◆ Task item ◆
Copy the records below verbatim, from the first line through the line containing "Challenge accepted? Locate the left robot", inclusive, and output nothing else.

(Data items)
********************

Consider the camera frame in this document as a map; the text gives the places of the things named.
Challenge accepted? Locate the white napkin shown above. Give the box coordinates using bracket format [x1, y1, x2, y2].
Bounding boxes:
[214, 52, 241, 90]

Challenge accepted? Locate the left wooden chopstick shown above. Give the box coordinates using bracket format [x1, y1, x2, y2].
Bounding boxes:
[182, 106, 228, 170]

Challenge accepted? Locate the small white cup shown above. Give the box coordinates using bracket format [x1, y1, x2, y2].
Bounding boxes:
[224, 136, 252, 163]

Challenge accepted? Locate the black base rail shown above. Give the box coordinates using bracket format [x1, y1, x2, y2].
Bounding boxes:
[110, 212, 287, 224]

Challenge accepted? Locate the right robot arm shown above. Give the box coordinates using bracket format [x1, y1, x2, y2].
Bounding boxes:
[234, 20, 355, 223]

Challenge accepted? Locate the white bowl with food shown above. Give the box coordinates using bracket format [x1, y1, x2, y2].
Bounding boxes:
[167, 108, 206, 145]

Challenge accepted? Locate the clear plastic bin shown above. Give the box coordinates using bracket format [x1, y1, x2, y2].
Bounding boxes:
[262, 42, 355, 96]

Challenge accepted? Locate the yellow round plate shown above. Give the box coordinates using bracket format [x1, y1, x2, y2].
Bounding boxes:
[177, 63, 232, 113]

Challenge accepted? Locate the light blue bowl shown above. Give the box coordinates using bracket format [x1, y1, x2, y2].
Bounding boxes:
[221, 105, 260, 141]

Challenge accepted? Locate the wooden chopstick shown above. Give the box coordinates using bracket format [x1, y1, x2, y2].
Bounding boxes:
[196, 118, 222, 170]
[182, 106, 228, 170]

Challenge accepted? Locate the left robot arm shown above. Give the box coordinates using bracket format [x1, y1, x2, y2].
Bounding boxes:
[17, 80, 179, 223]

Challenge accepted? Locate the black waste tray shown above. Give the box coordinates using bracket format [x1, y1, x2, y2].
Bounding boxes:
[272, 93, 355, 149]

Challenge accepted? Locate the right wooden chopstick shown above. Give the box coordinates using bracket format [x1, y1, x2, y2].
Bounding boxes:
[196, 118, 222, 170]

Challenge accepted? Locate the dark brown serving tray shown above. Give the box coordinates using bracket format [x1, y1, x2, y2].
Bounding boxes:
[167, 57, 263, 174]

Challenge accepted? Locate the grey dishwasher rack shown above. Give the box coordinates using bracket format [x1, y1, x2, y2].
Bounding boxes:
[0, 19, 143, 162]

********************

◆ Expected answer ◆
Consider the camera frame in this document as a map; the text gives the places of the things named.
Challenge accepted? Locate the white napkin shown above. Give the box coordinates using bracket format [x1, y1, x2, y2].
Bounding boxes:
[214, 52, 241, 90]

Challenge accepted? Locate the left wooden chopstick shown above. Give the box coordinates using bracket format [x1, y1, x2, y2].
Bounding boxes:
[182, 106, 228, 170]

Challenge accepted? Locate the small white cup shown above. Give the box coordinates using bracket format [x1, y1, x2, y2].
Bounding boxes:
[224, 136, 252, 163]

Challenge accepted? Locate the black base rail shown above. Give the box coordinates using bracket format [x1, y1, x2, y2].
Bounding boxes:
[110, 212, 287, 224]

Challenge accepted? Locate the right robot arm shown above. Give the box coordinates using bracket format [x1, y1, x2, y2].
Bounding boxes:
[234, 20, 355, 223]

Challenge accepted? Locate the white bowl with food shown above. Give the box coordinates using bracket format [x1, y1, x2, y2].
Bounding boxes:
[167, 108, 206, 145]

Challenge accepted? Locate the clear plastic bin shown above. Give the box coordinates using bracket format [x1, y1, x2, y2].
Bounding boxes:
[262, 42, 355, 96]

Challenge accepted? Locate the yellow round plate shown above. Give the box coordinates using bracket format [x1, y1, x2, y2].
Bounding boxes:
[177, 63, 232, 113]

Challenge accepted? Locate the light blue bowl shown above. Give the box coordinates using bracket format [x1, y1, x2, y2].
Bounding boxes:
[221, 105, 260, 141]

Challenge accepted? Locate the wooden chopstick shown above. Give the box coordinates using bracket format [x1, y1, x2, y2].
Bounding boxes:
[196, 118, 222, 170]
[182, 106, 228, 170]

Challenge accepted? Locate the left robot arm shown above. Give the box coordinates using bracket format [x1, y1, x2, y2].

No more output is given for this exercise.